Wash and hang your clothing outside. Apply Pennyroyal oil to your socks and the collars of your shirts.

Tea tree, Peppermint and Pyrethium oil applied in your ears sideburns and eyebrows with a q-tip may help, dropping pennyroyal oil in your boots at night (and keeping boots in garage or outside), and keeping all clothing that you are not presently using inside plastic trash bags with a couple drops of pennyroyal oil could help. Id add a couple drops of that and pyrethium to your shampoo. But be extremely careful with it, its strong smelling so you know its around, I wouldnt put Pennyroyal oil directly on my skin, and if it gives you headaches you're using too much. Never ingest it, it could cause kidney and liver failure.

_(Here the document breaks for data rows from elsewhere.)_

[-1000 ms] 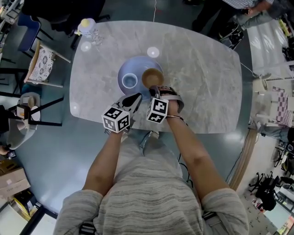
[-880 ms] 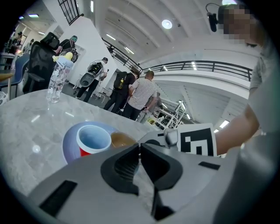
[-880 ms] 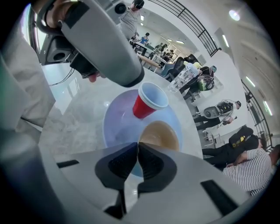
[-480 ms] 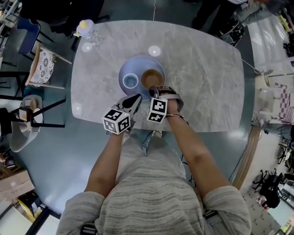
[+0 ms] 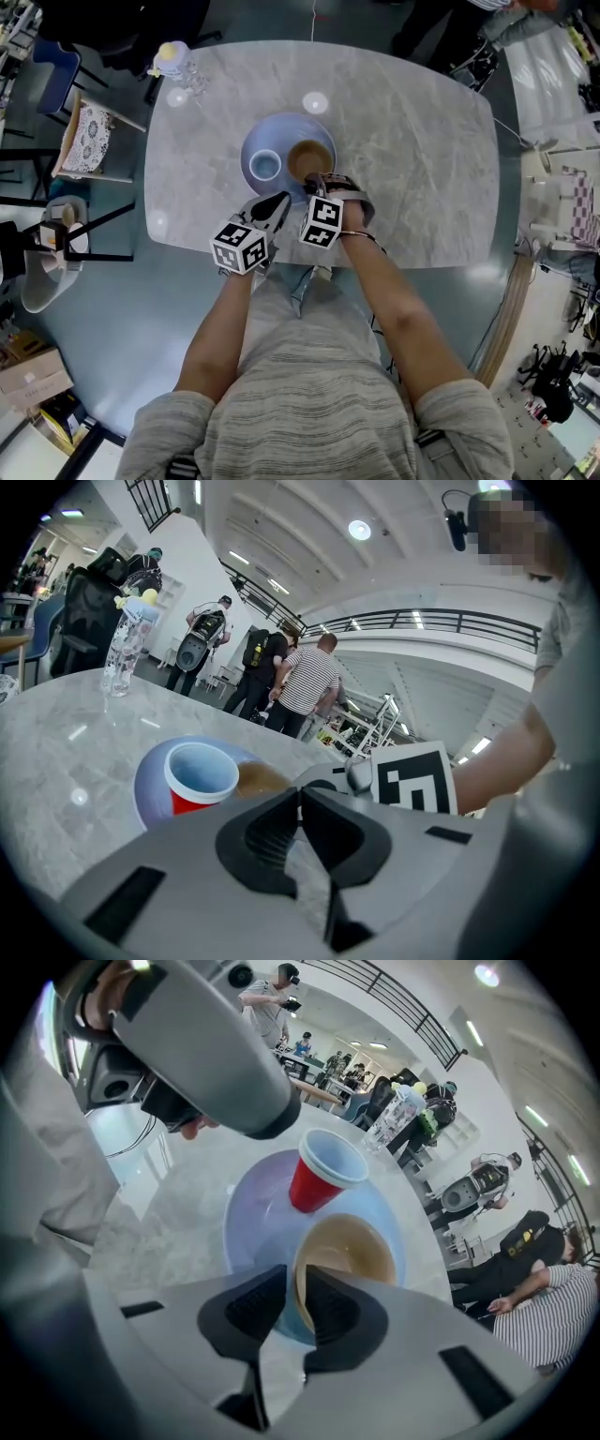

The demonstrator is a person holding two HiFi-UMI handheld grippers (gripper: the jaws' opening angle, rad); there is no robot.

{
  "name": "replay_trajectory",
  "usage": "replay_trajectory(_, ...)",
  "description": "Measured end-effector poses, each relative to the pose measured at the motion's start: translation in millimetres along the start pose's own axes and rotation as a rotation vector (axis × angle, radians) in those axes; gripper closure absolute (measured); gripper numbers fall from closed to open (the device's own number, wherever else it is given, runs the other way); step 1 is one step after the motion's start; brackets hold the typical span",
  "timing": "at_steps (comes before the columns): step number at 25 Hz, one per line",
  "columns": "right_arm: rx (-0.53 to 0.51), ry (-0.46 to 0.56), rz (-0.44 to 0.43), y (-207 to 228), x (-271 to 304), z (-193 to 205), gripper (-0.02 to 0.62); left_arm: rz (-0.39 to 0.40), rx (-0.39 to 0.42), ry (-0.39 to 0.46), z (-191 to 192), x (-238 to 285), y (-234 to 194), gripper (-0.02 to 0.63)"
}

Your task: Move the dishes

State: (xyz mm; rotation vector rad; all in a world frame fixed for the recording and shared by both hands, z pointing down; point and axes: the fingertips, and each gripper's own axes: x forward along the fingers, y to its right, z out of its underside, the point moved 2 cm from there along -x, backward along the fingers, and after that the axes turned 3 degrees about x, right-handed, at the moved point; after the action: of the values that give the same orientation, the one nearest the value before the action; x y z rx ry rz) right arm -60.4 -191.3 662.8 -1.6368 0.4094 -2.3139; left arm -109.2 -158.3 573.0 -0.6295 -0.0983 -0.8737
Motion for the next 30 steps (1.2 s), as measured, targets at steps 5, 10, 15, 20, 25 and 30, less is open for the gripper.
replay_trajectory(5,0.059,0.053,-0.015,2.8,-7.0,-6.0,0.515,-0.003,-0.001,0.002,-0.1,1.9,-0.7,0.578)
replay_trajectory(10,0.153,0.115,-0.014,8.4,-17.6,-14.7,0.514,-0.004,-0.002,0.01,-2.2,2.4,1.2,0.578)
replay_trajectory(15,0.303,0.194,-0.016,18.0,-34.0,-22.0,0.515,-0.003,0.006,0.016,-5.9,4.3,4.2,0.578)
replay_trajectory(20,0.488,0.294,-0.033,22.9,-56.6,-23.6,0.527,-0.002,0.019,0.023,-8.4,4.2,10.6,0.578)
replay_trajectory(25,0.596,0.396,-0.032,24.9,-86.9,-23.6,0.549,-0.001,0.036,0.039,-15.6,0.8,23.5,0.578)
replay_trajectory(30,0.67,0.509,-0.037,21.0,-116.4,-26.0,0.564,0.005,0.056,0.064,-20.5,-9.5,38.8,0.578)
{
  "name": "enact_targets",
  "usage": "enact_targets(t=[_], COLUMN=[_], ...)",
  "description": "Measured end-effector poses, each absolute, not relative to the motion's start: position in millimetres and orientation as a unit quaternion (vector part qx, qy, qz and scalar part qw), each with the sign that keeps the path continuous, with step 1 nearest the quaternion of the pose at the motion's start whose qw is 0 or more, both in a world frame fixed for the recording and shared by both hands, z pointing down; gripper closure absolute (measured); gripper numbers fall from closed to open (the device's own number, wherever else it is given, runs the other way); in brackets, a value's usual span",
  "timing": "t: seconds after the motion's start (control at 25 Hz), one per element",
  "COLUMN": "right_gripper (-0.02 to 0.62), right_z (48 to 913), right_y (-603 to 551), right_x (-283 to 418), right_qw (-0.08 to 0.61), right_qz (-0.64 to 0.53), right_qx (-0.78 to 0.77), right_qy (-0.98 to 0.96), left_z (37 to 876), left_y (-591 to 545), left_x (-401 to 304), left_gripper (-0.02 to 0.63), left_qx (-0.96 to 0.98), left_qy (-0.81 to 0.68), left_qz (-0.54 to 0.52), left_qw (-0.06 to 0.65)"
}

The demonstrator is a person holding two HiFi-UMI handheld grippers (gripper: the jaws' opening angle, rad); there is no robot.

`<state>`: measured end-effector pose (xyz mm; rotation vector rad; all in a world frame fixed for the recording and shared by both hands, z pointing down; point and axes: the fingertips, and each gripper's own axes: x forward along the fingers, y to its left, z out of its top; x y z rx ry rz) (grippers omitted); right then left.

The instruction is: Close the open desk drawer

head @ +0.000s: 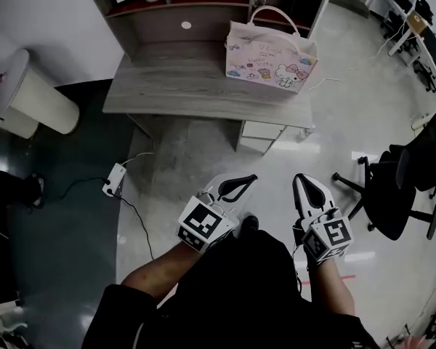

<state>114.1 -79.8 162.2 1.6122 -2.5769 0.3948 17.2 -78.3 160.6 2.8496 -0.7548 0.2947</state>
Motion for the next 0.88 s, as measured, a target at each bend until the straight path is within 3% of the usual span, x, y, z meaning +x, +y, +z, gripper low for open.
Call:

The trick is to use the least amount possible over a long period of time and they progressively move away from you, then let the plants do the rest.

If the bites are persistently painful, remember you can use Clove Oil that does double duty as a light topical anesthetic and is also a classic insect repellent, so save it for your bites. Not sure if ammonia works for the pain, Im sure the little guys are injecting anticoagulant in you so they can suck the blood components out more easily...ammonia is used for other types of insect bites/stings......you can use the sorts of pens used for cleaning camera lenses (they have a liquid applicator feature) fill it up with your ammonia or clove oil and you can press the tip to the affected site.  Carry it in your shirt pocket for emergencies.

Although I havent read it in years the herbal classic "Culpepper's Herbal" will list many herbal-repellants, more recent sources such as "Be Your Own Herbal Pharmacist" by Linda Rector Page has some good ideas.